I plan to extend this work by training the diffusion model to generate images with different levels of noise, artifacts, and imaging conditions to mimic real-world situations to be able to train diagnostic models and make them more robust.

Another extension of this work could be to leverage the diversity of diffusion-based augmentation to simulate different patient scenarios, including variations in disease progression or biological factors like age. This addition could have great potential in developing more powerful diagnostic and prognostic models in the future.

References

[1] Litjens, G., Kooi, T., Ehteshami Bejnordi, B., Adiyoso Setio, AA., Ciompi, F., Ghafoorian, M., van der Laak, J.A.W.M., van Ginneken, B., Sánchez, CI. (2017) A survey on deep learning in medical image analysis. Medical Image Analysis.

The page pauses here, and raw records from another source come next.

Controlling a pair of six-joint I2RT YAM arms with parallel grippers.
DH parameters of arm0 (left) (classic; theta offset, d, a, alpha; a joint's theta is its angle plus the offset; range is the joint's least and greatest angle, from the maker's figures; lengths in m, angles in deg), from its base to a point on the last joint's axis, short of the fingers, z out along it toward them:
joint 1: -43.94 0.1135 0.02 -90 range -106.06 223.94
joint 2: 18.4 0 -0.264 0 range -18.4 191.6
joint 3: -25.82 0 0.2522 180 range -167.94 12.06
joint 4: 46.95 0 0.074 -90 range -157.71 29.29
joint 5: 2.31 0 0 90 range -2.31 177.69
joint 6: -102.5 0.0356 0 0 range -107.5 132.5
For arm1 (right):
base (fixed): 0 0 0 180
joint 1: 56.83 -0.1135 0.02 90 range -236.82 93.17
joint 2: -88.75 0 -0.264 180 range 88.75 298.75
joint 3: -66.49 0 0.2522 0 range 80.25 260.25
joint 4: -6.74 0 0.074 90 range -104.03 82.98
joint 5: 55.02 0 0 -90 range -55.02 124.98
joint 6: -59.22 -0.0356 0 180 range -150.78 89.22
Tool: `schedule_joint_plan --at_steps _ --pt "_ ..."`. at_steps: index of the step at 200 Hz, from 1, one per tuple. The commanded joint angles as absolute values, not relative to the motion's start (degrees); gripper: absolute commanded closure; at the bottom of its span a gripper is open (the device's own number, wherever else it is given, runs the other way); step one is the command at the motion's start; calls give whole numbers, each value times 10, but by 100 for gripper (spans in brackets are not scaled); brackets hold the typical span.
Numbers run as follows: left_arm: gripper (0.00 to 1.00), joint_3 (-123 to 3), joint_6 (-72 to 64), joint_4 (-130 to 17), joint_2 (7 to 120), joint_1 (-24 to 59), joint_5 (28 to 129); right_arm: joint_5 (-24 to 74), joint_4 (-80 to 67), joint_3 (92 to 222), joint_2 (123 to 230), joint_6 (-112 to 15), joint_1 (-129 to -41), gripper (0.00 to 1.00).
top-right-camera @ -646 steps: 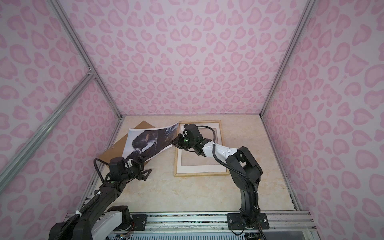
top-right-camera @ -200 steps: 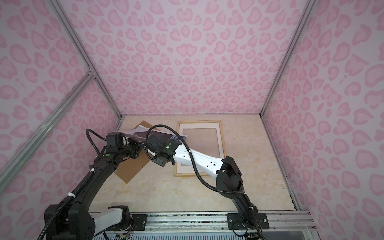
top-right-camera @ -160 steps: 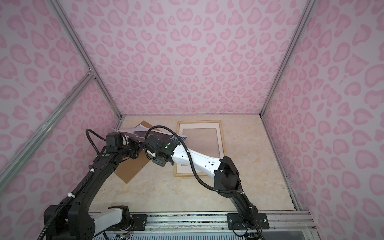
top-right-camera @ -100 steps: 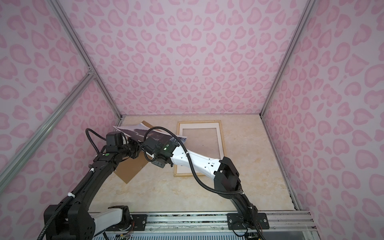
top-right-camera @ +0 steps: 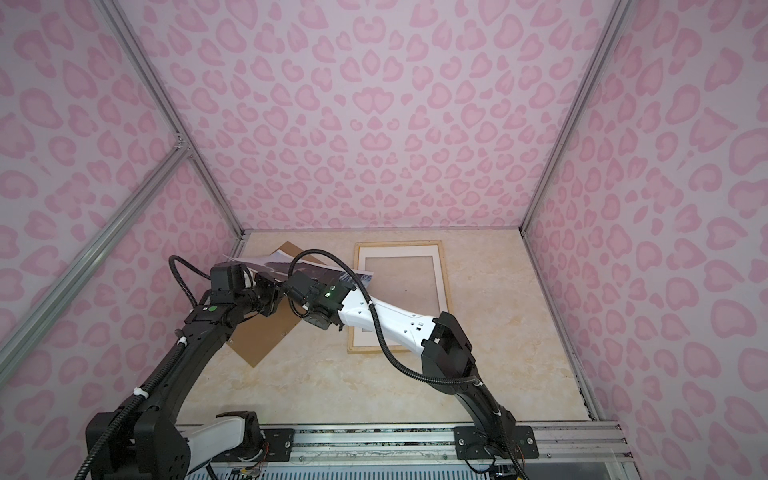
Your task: Put the photo into the frame
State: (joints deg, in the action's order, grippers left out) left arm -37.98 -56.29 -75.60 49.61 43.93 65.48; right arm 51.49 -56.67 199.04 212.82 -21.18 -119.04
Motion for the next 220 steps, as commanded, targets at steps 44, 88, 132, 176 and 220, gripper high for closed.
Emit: schedule_joint_plan --at_steps 44,88,132,176,220 --pt "96 -393 -559 -755 494 439 650 512 -581 1997 2131 -221 -1189 100" --pt "25 -425 -532 -759 496 443 643 496 -590 2003 2088 -253 -1186 100" --pt "2 -517 -420 -813 465 454 608 344 -558 1951 1979 -393 -1089 100" --pt "2 -549 -340 -885 407 454 618 136 -350 1628 1804 -613 -872 100" --pt "2 -517 -325 -895 407 454 599 94 -247 1373 1726 -720 -718 100"
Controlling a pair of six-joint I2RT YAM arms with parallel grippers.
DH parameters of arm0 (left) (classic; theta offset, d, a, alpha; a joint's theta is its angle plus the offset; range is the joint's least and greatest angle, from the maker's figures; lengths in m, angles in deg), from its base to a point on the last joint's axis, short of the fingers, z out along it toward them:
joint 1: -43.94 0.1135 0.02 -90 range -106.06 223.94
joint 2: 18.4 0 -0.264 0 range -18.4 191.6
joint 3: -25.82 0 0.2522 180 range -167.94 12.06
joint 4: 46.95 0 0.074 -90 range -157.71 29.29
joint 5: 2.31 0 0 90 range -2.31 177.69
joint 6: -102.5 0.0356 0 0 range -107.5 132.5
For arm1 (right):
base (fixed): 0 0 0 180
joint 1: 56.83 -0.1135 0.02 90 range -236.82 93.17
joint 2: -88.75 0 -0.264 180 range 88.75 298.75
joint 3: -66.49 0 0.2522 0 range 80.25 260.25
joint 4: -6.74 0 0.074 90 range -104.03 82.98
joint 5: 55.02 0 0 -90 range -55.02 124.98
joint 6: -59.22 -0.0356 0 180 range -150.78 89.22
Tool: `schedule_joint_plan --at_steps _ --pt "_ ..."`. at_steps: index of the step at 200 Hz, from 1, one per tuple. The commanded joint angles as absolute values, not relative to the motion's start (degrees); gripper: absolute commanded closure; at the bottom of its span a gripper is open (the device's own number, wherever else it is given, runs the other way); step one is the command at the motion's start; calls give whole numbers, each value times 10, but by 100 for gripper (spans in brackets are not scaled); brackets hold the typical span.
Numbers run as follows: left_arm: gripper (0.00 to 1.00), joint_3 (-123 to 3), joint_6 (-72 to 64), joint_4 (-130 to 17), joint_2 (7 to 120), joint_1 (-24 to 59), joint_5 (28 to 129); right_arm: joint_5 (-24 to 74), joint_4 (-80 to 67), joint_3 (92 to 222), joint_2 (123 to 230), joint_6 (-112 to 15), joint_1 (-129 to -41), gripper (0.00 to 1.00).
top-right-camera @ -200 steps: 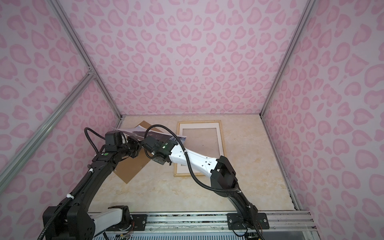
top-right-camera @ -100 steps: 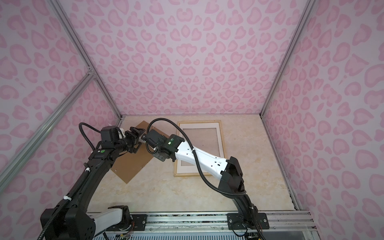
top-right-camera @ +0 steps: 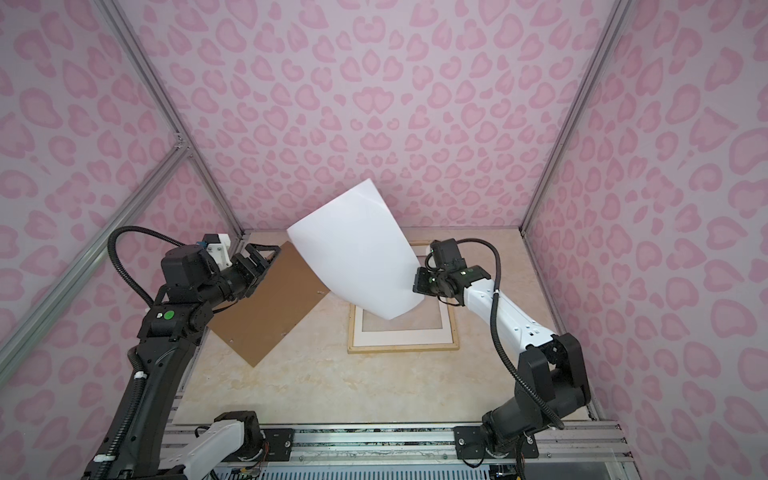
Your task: Put the photo into the frame
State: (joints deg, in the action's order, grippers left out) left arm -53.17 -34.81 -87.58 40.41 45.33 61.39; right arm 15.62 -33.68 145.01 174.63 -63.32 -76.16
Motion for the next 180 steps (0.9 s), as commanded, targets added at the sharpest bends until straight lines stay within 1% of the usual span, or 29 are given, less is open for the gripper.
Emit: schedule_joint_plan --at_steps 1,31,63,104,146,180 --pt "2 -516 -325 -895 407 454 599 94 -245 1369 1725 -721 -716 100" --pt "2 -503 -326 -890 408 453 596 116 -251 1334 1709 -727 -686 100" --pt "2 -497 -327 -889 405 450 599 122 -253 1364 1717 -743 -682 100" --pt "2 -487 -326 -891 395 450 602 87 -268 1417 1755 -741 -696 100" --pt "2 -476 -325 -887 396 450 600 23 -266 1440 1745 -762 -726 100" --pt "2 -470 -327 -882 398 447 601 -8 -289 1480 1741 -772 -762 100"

[2] Masayuki Tsuneki (2022). Deep learning models in medical image analysis. Journal of Oral Biosciences.
[3] Koohi-Moghadam, M., Bae, K.T. (2023) Generative AI in Medical Imaging: Applications, Challenges, and Ethics. J Med Syst 47, 94.
[4] Sohl-Dickstein, J., Weiss, E. A., Maheswaranathan, N., & Ganguli, S. (2015). Deep Unsupervised Learning using Nonequilibrium Thermodynamics (arXiv:1503.03585). arXiv. http://arxiv.org/abs/1503.03585
[5] Ho, J., Jain, A., & Abbeel, P. (2020). Denoising Diffusion Probabilistic Models (arXiv:2006.11239). arXiv. http://arxiv.org/abs/2006.11239
[6] Dhariwal, P., & Nichol, A. (2021). Diffusion Models Beat GANs on Image Synthesis (arXiv:2105.05233). arXiv. http://arxiv.org/abs/2105.05233
[7] Rombach, R. , Blattmann, A. Lorenz, D., Esser, P., Ommer, B. (2022) High-Resolution Image Synthesis with Latent Diffusion Models. CVPR 2022 [PDF]

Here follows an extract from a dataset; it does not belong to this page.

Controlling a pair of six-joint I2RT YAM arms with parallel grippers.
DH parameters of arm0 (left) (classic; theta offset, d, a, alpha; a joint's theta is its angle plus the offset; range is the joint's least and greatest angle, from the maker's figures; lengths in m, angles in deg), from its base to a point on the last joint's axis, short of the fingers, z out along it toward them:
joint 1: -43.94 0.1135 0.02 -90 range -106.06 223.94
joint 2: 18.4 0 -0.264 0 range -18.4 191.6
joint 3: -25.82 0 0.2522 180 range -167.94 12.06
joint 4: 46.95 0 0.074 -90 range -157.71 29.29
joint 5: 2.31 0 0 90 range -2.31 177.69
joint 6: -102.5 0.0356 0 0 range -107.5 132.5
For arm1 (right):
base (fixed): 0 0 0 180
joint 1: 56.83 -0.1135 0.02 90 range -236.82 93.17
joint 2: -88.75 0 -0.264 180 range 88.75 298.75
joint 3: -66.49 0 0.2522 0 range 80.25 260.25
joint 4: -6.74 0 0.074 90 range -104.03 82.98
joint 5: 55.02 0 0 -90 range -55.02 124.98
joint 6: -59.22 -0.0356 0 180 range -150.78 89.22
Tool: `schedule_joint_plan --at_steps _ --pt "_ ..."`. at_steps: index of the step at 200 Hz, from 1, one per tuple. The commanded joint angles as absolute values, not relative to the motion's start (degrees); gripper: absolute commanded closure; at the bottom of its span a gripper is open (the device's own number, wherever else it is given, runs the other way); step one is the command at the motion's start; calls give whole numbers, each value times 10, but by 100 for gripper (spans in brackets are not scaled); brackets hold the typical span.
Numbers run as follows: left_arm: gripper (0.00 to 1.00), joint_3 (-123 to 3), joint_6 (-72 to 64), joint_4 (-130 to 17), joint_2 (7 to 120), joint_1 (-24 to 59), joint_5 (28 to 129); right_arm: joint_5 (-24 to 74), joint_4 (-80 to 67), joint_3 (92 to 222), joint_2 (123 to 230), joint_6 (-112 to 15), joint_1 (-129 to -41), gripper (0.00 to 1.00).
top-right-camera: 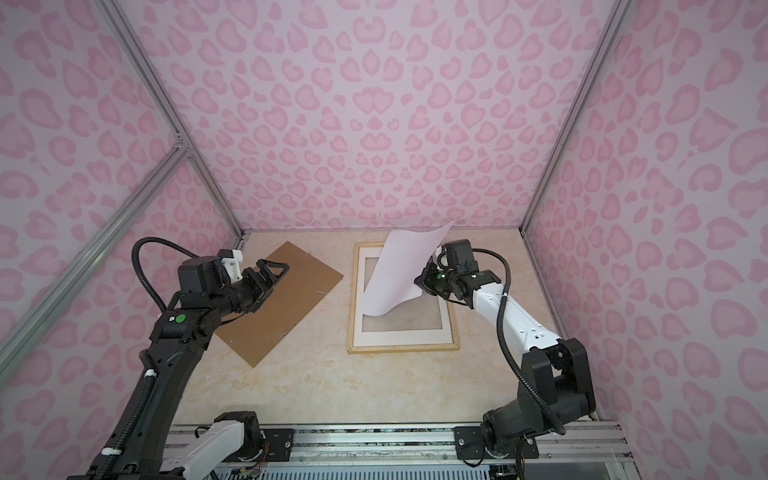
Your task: Put the photo into the frame
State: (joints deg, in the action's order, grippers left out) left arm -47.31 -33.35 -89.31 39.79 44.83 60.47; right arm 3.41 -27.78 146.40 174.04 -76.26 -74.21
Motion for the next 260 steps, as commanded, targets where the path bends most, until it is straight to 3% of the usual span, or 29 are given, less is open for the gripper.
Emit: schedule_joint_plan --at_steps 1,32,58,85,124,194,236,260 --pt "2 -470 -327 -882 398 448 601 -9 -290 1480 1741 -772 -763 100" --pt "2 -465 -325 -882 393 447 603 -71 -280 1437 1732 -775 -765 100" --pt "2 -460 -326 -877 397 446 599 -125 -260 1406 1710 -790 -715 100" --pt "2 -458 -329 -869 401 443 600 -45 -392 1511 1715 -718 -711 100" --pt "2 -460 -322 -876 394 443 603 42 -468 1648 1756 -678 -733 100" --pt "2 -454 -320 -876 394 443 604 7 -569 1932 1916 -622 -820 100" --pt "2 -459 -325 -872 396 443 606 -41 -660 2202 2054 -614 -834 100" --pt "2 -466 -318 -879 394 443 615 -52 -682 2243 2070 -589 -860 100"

[8] Zhang, L., Rao, A., Agrawala, M. (2023)Adding Conditional Control to Text-to-Image Diffusion Models. arXiv [PDF]
[9] Lopez Pinaya, WH., Tudosiu, PD., Dafflon, J., Da Costa, PF., Fernandez, V., Nachev, P., Ourselin, S., Cardoso, JM. (2022) Brain Imaging Generation with Latent Diffusion Models. ArXiv [PDF].
[10] Abdi, A. H., Kasaei, S., and Mehdizadeh, M. (2015) Automatic segmentation of mandible in panoramic x-ray. J. Med. Imaging.